Practically, health information systems do not reliably record the type of information that would be needed to decide whether a person with learning disabilities should be included in the Clinically Extremely Vulnerable or Underlying Health Conditions vaccination priority groups. For example, GP records do not always record something as straightforward as whether a person has Down syndrome (which will qualify someone for the CEV vaccination group), and very rarely record whether the GP considers a person to be a person with severe or profound learning disabilities (which will qualify someone for the Underlying Health Conditions vaccination priority group). We also don’t have good evidence for the most part to pinpoint who within the population of people with learning disabilities is at particular risk (and who is not at risk), but we do know that the population of adults with learning disabilities as a whole is at much greater risk (and at younger ages) than the population generally.


As we saw in Wave 1 of the COVID-19 pandemic (triaging protocols for treatment, blanket DNARs etc), the existing health system discrimination experienced by people with learning disabilities gets worse when health systems are under intense pressure. Current vaccination priorities will incentivise complicated eligibility policing for people with learning disabilities, which rarely ends well for people. A lack of national focus on COVID-19 vaccines for people with learning disabilities means the potential for discrimination is greatly increased, and means a lack of attention to providing the reasonable adjustments that some people will need to get the COVID-19 vaccine safely. An interim analysis of 179 adults with learning disabilities across the UK, from the @CoronavirusLD project, recently reported that 80% of people with learning disabilities said they would take the COVID-19 vaccine, with most of the rest unsure.


There is an infrastructure to support COVID-19 vaccinations for all adults with learning disabilities, particularly learning disability nurses, who are in ideal position to mobilise a national COVID-19 vaccination effort for people with learning disabilities. 


Compared to the scale of the COVID-19 vaccination rollout, the population of adults with learning disabilities is relatively small.
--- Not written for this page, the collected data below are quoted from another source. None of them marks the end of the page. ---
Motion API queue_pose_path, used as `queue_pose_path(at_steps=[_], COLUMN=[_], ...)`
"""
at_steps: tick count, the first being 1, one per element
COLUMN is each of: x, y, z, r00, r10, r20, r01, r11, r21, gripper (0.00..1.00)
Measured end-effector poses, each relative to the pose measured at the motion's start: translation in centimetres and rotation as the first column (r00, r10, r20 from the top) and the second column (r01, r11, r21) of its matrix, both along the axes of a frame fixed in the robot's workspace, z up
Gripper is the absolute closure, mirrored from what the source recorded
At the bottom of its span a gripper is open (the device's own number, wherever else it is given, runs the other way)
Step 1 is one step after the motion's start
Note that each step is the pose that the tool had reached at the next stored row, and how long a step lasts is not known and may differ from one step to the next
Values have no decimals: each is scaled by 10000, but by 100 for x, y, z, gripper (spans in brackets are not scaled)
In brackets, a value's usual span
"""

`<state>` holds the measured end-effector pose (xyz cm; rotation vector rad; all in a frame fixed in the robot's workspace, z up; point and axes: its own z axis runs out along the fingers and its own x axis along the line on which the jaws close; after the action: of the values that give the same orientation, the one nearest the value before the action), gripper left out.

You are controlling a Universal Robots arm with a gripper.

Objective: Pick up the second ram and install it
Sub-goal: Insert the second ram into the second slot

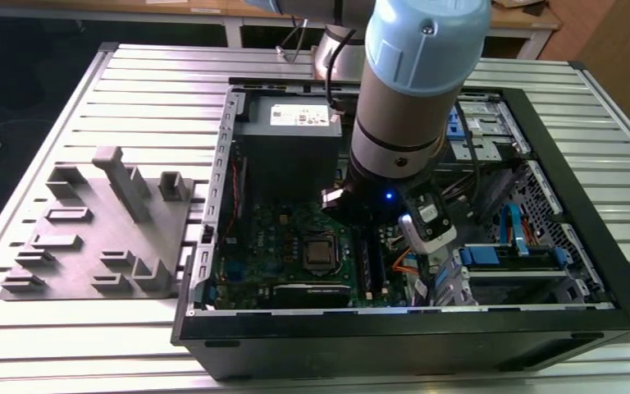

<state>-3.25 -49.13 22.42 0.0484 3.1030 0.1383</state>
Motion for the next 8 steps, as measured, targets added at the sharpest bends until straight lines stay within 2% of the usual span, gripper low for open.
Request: queue_pose_path(at_steps=[8], x=[-1], y=[0], z=[-14], r00=[10000], r10=[-2], r20=[4], r01=[2], r11=[10000], r21=[-4], gripper=[92])
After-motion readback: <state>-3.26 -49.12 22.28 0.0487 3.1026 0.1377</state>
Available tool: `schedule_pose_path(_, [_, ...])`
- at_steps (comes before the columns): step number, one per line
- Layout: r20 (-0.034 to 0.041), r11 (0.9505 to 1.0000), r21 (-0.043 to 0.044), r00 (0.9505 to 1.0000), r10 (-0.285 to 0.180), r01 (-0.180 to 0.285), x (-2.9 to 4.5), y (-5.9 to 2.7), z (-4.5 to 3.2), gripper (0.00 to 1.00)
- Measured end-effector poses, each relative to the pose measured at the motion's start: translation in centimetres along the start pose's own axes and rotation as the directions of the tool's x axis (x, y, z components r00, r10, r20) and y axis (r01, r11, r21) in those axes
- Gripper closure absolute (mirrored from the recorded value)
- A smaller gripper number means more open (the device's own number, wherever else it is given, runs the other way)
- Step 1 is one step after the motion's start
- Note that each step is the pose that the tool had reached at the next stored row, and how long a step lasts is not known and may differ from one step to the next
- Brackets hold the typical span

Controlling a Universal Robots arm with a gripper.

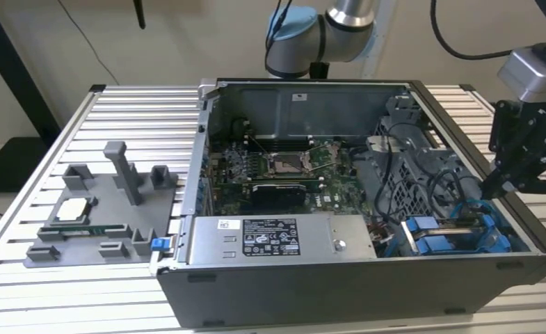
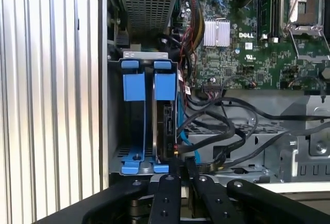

Social care support staff should be included within the existing COVID-19 vaccination priority groups. Alongside people with learning disabilities, family members providing direct care and support should also be a high priority for the COVID-19 vaccine – their risk is at least as high as people paid to provide care and support.


So – as in my previous blogpost in November, my proposal is really straightforward, although this is now urgent as the COVID-19 vaccination programme is up and running. Put adults with learning disabilities of all ages (registered with GPs if you need an institutional peg) as one of the most urgent priorities for COVID-19 vaccinations. In total this would be around 240,000 people known to GPs in England, a fairly small population in the grand scheme of what is being proposed with vaccinations, and working through GP registrations there is an infrastructure there to find people without the need for complicated gatekeeping. An equal priority for vaccination would be people who are in regular, close contact with the person, including family (many of whom are likely to be in current high priority vaccination categories anyway) and paid workers supporting people. Learning disability nurses provide an existing infrastructure to mobilise a national COVID-19 vaccination programme for people with learning disabilities. As well as saving lives amongst a group of people who already get a raw deal from health services and continue to be disproportionately hit by COVID-19, just think what a difference it will make to people’s anxiety when restrictions and lockdowns may have taken a real toll.